_The task_
The following data has a line with "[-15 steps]" and a line with "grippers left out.". Write out exactly those lines and all the lines between them.

** Opening Supplied material block **

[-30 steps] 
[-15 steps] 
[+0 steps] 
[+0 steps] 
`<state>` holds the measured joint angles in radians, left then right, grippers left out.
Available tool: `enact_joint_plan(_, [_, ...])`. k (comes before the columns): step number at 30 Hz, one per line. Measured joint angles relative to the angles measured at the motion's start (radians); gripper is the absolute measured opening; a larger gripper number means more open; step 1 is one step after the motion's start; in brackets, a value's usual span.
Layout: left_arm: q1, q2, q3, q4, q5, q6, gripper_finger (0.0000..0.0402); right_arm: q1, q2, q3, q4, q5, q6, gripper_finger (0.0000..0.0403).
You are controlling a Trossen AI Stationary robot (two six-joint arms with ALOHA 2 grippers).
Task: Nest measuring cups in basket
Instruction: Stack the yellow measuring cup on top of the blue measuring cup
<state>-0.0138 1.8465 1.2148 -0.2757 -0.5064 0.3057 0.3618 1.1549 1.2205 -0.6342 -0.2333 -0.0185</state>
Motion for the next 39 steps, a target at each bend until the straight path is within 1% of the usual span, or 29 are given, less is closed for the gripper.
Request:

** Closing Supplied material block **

_Written solution_
[-15 steps] 
[+0 steps] 
[+0 steps] 
`<state>` holds the measured joint angles in radians, left then right, grippers left out.

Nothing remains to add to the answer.